Problem statement: Beneath this task are records; print exactly the stretch of them from the line with "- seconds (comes" through the line with "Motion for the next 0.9", both ends included.

━━━━━ Provided information ━━━━━

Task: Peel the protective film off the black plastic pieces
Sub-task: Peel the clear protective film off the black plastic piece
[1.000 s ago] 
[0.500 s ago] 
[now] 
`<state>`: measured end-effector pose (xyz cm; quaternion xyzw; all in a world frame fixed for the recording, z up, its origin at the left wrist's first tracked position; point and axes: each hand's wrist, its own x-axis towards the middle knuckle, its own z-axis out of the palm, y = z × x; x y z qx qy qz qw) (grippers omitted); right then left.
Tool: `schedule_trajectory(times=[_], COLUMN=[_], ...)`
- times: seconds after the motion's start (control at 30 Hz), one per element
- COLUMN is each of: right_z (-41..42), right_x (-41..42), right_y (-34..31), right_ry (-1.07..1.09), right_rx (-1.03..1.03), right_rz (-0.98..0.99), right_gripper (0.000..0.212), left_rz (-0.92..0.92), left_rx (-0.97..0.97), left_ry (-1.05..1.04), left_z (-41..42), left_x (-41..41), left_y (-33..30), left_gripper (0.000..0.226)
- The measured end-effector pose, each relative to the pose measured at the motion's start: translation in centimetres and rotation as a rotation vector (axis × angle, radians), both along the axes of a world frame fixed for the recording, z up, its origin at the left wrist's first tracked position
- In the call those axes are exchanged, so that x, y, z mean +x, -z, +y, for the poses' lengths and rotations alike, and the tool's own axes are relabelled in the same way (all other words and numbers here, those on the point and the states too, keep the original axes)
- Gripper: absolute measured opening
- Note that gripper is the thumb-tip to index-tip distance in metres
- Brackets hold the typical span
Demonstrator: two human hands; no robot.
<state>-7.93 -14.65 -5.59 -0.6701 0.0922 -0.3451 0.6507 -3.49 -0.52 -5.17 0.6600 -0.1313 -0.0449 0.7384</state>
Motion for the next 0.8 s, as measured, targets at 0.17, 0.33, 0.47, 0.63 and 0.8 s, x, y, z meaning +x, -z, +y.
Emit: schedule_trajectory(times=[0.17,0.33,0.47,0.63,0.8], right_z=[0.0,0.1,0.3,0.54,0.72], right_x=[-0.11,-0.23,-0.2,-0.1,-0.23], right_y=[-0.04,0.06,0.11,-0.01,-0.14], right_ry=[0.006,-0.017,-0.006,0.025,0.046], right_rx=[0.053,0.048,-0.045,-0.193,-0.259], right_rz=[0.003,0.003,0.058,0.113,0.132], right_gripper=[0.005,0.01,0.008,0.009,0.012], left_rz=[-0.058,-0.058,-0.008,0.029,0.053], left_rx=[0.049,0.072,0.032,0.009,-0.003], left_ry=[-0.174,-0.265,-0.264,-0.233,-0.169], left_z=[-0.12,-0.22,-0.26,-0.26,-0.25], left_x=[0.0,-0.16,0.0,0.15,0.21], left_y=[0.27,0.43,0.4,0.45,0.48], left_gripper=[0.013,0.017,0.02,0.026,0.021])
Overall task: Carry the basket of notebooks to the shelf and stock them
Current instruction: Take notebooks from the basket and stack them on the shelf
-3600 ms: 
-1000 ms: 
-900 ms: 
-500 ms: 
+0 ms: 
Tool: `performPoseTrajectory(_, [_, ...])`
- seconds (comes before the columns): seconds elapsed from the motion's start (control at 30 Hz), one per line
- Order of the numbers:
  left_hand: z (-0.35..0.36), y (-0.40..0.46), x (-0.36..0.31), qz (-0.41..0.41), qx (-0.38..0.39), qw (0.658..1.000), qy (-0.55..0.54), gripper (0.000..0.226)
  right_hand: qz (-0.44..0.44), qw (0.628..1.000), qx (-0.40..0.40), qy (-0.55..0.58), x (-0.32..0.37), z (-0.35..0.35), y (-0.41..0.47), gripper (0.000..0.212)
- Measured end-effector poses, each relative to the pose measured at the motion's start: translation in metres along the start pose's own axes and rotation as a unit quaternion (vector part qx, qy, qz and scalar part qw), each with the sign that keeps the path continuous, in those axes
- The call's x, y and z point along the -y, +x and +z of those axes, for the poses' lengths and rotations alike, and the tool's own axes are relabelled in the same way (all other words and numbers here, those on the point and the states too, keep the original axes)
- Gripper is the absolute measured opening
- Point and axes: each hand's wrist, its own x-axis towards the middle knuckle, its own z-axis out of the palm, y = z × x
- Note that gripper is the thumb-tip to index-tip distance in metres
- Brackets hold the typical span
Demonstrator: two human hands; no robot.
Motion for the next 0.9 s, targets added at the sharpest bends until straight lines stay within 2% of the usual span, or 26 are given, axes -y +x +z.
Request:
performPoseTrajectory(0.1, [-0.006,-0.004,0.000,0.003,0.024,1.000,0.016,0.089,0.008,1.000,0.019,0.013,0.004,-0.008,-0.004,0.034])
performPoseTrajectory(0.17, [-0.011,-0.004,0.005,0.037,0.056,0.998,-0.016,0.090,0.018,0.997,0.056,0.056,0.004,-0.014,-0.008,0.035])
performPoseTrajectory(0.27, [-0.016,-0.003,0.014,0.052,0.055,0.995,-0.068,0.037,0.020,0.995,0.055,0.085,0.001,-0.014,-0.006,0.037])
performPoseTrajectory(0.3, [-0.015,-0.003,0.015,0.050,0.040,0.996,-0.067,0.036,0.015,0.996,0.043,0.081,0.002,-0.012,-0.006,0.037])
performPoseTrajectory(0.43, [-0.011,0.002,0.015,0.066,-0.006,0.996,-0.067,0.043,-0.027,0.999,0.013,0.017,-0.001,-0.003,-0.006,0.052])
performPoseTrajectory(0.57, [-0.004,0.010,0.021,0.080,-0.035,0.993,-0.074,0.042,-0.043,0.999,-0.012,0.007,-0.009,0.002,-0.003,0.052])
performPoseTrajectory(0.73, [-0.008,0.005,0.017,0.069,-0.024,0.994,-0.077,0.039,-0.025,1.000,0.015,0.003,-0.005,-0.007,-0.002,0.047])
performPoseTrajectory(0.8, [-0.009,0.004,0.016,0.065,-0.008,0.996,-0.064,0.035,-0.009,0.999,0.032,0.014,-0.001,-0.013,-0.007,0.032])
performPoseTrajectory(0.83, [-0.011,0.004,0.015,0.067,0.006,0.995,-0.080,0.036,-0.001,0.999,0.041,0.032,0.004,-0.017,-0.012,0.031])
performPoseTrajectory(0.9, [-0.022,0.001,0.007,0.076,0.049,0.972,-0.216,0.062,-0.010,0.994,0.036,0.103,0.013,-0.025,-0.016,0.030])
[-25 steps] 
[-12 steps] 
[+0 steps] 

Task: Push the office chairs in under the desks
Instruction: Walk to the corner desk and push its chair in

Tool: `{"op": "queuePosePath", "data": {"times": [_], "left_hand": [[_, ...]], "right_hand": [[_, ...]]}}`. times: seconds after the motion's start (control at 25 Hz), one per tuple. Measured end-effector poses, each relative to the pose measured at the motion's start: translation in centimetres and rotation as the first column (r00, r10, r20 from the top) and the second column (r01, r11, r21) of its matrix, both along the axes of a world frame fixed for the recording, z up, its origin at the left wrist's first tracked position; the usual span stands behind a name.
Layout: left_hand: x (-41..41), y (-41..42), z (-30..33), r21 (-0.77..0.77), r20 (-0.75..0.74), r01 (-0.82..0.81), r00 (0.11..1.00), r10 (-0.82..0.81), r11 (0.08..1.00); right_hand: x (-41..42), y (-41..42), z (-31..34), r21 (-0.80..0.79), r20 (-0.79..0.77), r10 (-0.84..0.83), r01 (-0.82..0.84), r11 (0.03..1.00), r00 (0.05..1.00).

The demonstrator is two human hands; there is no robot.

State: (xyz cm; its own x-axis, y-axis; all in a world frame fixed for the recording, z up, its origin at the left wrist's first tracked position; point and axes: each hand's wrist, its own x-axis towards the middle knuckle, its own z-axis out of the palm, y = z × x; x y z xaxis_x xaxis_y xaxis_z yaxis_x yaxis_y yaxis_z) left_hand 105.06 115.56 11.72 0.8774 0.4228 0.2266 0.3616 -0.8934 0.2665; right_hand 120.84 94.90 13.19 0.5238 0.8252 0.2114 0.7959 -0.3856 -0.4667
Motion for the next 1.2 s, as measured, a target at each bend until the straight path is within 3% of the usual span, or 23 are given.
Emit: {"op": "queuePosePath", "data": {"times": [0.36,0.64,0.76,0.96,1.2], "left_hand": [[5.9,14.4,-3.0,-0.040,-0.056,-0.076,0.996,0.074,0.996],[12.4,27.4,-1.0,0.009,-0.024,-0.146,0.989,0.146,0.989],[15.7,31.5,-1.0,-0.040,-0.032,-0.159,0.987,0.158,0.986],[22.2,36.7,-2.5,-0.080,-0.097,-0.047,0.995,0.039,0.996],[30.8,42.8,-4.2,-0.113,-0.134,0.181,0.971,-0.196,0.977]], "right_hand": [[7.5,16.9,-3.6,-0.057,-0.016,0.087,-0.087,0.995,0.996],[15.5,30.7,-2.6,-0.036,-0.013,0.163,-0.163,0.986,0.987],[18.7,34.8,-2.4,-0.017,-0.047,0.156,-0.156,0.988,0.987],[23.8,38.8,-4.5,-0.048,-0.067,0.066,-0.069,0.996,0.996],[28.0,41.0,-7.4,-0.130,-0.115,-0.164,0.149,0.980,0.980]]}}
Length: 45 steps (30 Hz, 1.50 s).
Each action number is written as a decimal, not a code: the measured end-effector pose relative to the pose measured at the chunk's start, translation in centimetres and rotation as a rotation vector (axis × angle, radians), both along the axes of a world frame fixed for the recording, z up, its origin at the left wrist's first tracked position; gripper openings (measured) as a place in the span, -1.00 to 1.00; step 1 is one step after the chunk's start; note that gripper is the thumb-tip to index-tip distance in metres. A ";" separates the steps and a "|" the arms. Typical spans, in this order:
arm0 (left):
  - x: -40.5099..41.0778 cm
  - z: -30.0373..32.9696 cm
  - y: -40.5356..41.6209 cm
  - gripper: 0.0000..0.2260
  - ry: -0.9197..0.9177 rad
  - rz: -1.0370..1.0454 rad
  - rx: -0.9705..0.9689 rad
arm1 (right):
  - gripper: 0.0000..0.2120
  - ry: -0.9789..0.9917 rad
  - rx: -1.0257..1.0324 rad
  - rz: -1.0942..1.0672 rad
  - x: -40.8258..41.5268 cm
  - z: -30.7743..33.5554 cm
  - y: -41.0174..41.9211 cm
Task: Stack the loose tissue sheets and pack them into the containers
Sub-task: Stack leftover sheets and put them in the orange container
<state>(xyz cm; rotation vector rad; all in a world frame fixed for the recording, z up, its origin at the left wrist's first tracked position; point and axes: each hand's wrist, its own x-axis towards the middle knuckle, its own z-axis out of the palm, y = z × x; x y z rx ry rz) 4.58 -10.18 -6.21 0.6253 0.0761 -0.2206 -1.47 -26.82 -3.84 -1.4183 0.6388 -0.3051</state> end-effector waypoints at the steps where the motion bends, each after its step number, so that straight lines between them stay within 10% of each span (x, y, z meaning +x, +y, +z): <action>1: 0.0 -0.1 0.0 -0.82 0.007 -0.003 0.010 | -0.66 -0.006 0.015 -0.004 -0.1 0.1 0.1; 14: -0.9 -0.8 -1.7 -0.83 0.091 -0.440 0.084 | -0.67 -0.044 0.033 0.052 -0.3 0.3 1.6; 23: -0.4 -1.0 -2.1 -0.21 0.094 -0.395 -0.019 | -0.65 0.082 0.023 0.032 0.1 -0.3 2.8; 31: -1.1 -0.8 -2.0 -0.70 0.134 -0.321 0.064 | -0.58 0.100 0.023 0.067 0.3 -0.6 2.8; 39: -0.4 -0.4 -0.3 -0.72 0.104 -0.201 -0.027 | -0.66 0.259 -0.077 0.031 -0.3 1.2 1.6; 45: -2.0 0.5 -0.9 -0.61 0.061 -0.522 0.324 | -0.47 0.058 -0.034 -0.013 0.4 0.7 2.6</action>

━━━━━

Solution:
- seconds (comes before the columns): seconds elapsed from the motion's start (control at 30 Hz), one per line
- Order of the numbers:
  left_hand: z (-0.35..0.36), y (-0.40..0.46), x (-0.36..0.31), qz (-0.41..0.41), qx (-0.38..0.39), qw (0.658..1.000), qy (-0.55..0.54), gripper (0.000..0.226)
  right_hand: qz (-0.44..0.44), qw (0.628..1.000), qx (-0.40..0.40), qy (-0.55..0.58), x (-0.32..0.37), z (-0.35..0.35), y (-0.41..0.47), gripper (0.000..0.212)
- Measured end-effector poses, each relative to the pose measured at the motion's start: translation in metres along the start pose's own axes and rotation as a unit quaternion (vector part qx, qy, qz and scalar part qw), each with the sign that keeps the path continuous, in those axes
- The call's x, y and z point along the -y, +x and +z of those axes, for the poses' lengths and rotations alike, and the tool's own axes are relabelled in the same way (all other words and numbers here, those on the point and the states too, keep the original axes)
- Gripper is the absolute measured opening
- Point and axes: each hand's wrist, its own x-axis towards the middle knuckle, its own z-axis out of the palm, y = z × x
- Note that gripper is the thumb-tip to index-tip distance in metres
- Brackets hold the typical span
Demonstrator: two human hands; no robot.
Motion for the next 0.9 s, targets added at the sharpest bends until straight lines stay within 2% of the usual span, or 26 are given, axes -y +x +z.

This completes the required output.